The European Central Bank (ECB) is getting out their caps and fire hoses in order to play firefighter once again. Similar to what it did in December, the organization will provide liquidity for 36 months for European banks that need it in hopes of rebuilding confidence in the banking sector and, therefore, in the equities markets. The Spanish and French stock markets will be, for their heavy investments in banks, the markets that benefit most from the ECB's latest effort to put out the flames in Europe at a time when the Ibex 35 and Cac 40 are likely to offer most opportunities to capitalize on stocks with attractive PE ratios.
In the previous "open bar" of liquidity on December 21, 523 firms appealed to the ECB for around 490 billion euros, and now the stream of liquidity could reach a trillion euros. Although the figure could be less if we take into account the opinion of 42% of Barclays Capital clients who were surveyed recently.
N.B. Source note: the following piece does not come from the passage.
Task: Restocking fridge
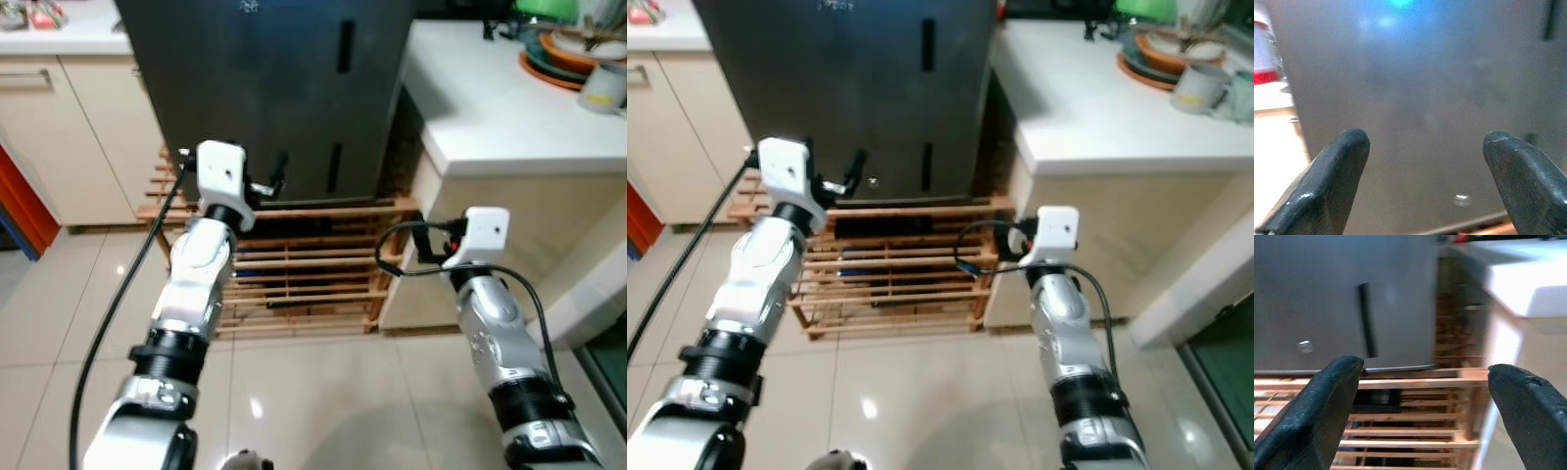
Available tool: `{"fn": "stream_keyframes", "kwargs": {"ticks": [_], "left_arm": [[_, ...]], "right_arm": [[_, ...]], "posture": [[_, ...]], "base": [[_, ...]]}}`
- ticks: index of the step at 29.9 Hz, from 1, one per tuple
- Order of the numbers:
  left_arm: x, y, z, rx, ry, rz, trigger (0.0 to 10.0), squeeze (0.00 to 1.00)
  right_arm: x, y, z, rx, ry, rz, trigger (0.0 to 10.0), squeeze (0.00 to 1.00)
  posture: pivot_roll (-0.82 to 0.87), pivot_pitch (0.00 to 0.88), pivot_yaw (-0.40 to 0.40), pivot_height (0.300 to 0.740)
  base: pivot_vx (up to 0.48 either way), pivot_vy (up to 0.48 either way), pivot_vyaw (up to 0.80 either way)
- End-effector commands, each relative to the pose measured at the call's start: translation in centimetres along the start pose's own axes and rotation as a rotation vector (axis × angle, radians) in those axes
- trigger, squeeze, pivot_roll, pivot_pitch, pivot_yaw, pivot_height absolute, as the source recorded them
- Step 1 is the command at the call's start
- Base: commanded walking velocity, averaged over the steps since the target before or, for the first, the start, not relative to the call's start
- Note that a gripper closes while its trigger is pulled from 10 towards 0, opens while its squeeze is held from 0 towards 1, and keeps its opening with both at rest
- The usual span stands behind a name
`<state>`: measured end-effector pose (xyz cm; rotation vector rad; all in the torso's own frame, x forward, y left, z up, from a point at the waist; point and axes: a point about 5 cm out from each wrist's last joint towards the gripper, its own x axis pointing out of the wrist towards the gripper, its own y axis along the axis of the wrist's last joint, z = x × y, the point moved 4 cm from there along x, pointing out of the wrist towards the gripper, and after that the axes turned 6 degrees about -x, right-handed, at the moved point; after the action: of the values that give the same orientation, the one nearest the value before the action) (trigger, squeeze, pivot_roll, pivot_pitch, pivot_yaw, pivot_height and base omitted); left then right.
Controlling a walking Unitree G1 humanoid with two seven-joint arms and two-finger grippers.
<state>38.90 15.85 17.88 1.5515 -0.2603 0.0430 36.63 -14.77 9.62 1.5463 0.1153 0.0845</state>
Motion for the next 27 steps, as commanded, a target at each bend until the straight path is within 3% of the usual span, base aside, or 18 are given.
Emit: {"fn": "stream_keyframes", "kwargs": {"ticks": [1, 7, 9, 11, 13, 16, 18, 20, 27], "left_arm": [[0.2, 0.1, 1.1, -0.009, -0.030, -0.002, 10.0, 0.00], [0.0, -0.9, 1.5, -0.017, -0.050, -0.043, 10.0, 0.00], [-0.7, -3.0, 2.2, -0.027, -0.067, -0.122, 10.0, 0.00], [-1.4, -5.2, 2.2, -0.050, -0.053, -0.227, 10.0, 0.00], [-1.7, -6.5, 3.3, -0.042, -0.091, -0.284, 10.0, 0.00], [-1.6, -6.1, 4.4, -0.010, -0.130, -0.246, 10.0, 0.00], [-1.3, -4.7, 5.2, -0.074, -0.154, -0.174, 10.0, 0.00], [-1.0, -4.1, 5.1, -0.084, -0.136, -0.145, 10.0, 0.00], [-0.5, -3.7, 5.8, -0.066, -0.132, -0.134, 10.0, 0.00]], "right_arm": [[-0.1, -0.1, 1.6, -0.003, -0.050, -0.004, 10.0, 0.00], [-0.1, 0.2, 2.6, 0.006, -0.097, 0.013, 10.0, 0.00], [-0.5, 0.1, 3.8, 0.004, -0.145, 0.027, 10.0, 0.00], [-0.8, 0.1, 4.1, 0.009, -0.167, 0.032, 10.0, 0.00], [-0.9, 0.0, 4.1, -0.009, -0.153, 0.036, 10.0, 0.00], [-0.9, -0.1, 4.3, -0.014, -0.140, 0.037, 10.0, 0.00], [-0.1, 1.0, 3.6, -0.030, -0.105, 0.070, 10.0, 0.00], [0.1, 1.4, 3.5, -0.034, -0.098, 0.083, 10.0, 0.00], [-0.1, 0.9, 3.6, -0.038, -0.097, 0.077, 10.0, 0.00]], "posture": [[-0.04, 0.000, 0.014, 0.740], [-0.05, 0.000, 0.038, 0.740], [-0.06, 0.000, 0.048, 0.740], [-0.05, 0.000, 0.032, 0.740], [-0.04, 0.000, 0.016, 0.740], [-0.04, 0.000, 0.006, 0.740], [-0.05, 0.000, 0.007, 0.740], [-0.05, 0.000, 0.007, 0.740], [-0.03, 0.000, -0.005, 0.740]], "base": [[0.000, 0.480, -0.64], [0.000, 0.480, -0.63], [0.000, 0.480, -0.63], [0.000, 0.480, -0.63], [0.000, 0.240, -0.65], [0.000, 0.000, -0.22], [0.217, 0.000, 0.00], [0.435, 0.000, 0.00], [0.438, 0.000, 0.00]]}}
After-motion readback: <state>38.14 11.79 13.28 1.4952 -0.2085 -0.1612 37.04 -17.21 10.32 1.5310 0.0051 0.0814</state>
They put the figure between 450 and 600 billion euros, while another 29% anticipate between 300 and 450 billion, which is a very similar forecast to the one from Merrill Lynch, who predicts there will be 500 million euros in safeguard funds.
Expecting to see the results of the ECB's efforts, some are already claiming that it is still possible to see a similar deal in the future if stock market pressure in bailed-out or questionable European nations continues to be a pronounced issue.